Bangkok Post

TikTok seeks to deepen US ties

- CANDY CHENG

SAN FRANCISCO: TikTok, the music-video-sharing mobile app owned by China’s ByteDance Inc, unveiled new tools to let thirdparty developers integrate their content onto its platform, seeking to deepen ties in the United States even as it faces growing scrutiny from lawmakers over data security.

The new features will let TikTok users edit videos in other apps, such as Adobe Inc’s Premiere Rush, and publish them directly on TikTok, helping users create new original content.

In addition to Adobe, TikTok is also teaming up with augmented-reality company Fuse. it, photo- and video-editing program PicsArt, image-animating app Plotaverse and other outside app developers.

TikTok, known for lightheart­ed, buzzy short videos, is one of the few Chinese internet companies to catch on in the US. Integratio­n with third-party services can help apps expand into new audiences, and it’s a strategy that was used aggressive­ly by social media companies like Facebook Inc and Twitter Inc in their earlier years.

But such integratio­ns have also posed a threat to user privacy, primarily because users who agree to post from one app to another often share much more informatio­n than they realise.

This kind of data sharing is at the root of almost all of Facebook’s privacy issues that have surfaced over the past two years.

Facebook had many informatio­n-sharing relationsh­ips with third-party developers, and some of them, like the researcher who sold user data to Cambridge Analytica, took advantage of the partnershi­p to collect massive amounts of data from Facebook users without their knowledge.

Facebook has since tried to clean up those partnershi­ps, and announced in September that it had severed ties with tens of thousands of third-party apps that were using its software.
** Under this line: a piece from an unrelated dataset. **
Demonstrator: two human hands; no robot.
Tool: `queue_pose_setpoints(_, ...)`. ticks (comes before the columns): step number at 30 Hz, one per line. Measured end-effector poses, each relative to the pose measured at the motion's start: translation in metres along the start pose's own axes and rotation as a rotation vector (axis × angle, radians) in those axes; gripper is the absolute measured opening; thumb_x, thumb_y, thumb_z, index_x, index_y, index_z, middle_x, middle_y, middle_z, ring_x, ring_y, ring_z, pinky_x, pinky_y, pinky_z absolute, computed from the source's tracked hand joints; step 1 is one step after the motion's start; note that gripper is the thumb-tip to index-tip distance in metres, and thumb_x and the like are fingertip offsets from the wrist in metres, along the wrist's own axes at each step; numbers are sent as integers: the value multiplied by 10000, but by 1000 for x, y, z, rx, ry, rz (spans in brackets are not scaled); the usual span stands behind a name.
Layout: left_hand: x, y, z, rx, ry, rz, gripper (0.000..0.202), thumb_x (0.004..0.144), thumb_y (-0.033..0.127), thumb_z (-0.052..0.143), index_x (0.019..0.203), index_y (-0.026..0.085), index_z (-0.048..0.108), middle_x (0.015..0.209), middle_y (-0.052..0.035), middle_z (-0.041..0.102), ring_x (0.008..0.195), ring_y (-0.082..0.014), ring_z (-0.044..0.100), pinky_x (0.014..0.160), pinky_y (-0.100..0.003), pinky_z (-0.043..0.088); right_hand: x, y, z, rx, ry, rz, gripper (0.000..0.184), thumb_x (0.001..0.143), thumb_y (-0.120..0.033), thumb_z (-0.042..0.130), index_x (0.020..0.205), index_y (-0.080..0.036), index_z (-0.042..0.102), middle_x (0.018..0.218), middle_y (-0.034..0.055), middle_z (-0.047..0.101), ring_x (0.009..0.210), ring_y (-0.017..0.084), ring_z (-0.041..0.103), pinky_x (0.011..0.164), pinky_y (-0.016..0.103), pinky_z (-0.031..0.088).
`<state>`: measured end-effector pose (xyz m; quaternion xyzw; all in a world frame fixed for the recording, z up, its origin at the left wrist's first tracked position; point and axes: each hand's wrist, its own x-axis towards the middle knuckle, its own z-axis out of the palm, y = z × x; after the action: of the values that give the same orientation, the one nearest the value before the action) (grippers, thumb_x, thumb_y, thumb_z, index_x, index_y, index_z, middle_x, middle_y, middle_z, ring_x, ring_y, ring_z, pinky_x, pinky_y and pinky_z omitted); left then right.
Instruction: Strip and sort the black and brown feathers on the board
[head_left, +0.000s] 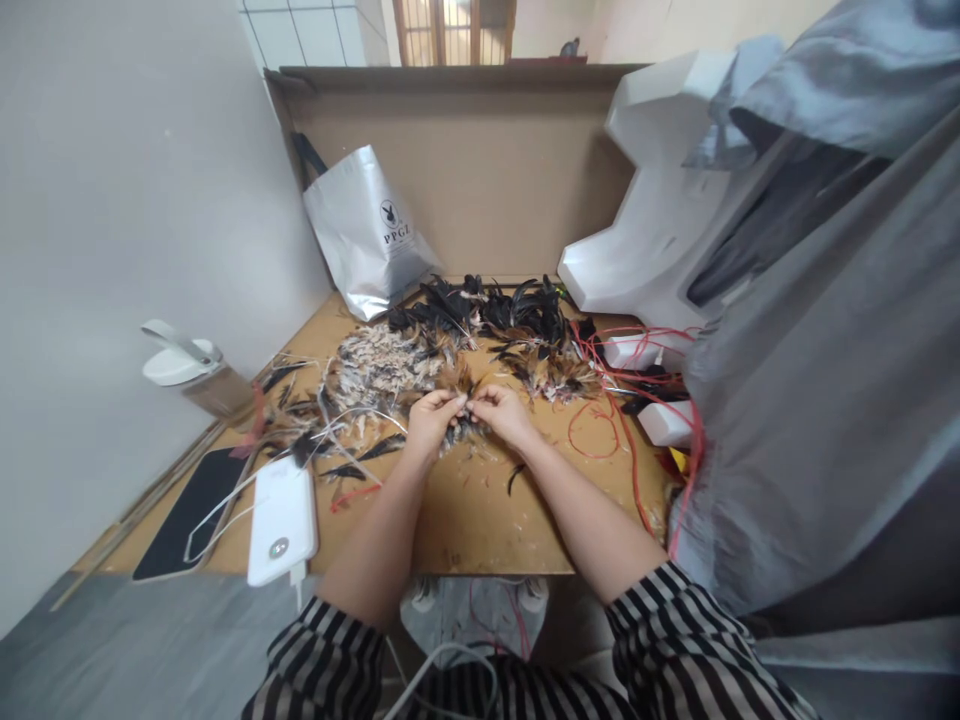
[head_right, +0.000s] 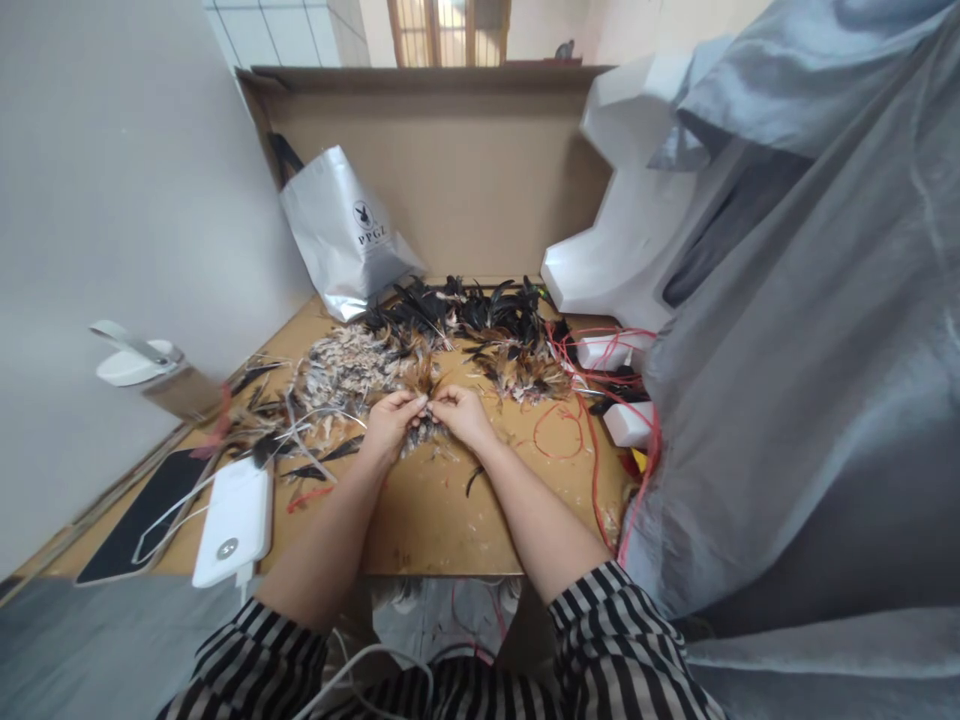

TikTok has been downloaded more than 110 million times in the US, and has been growing more popular among US teens at a time when tensions have escalated between the US and China over trade and technology.

TikTok’s burgeoning popularity has made it a fresh rival to Facebook and Instagram, and has also drawn the attention of US senators who see it as a potential threat.

Last week, the US government opened a national security review of TikTok, according to a person familiar with the investigat­ion.

Beijing-based ByteDance bought Musical.ly two years ago for almost $1 billion to merge it with TikTok.

The deal was seen as a way for the Chinese company to expand abroad and capitalise on an increasing appetite for short video.

The Committee on Foreign Investment in the US, also known as CFIUS, which reviews deals by foreign acquirers for potential national security risks, has begun to review the purchase amid increasing concern about TikTok’s expanding influence.

The companies included in TikTok’s new programme are likely to get a boost from the integratio­n.

For a small developer like Plotaverse, a partnershi­p with TikTok could have a sizeable impact on visibility and growth.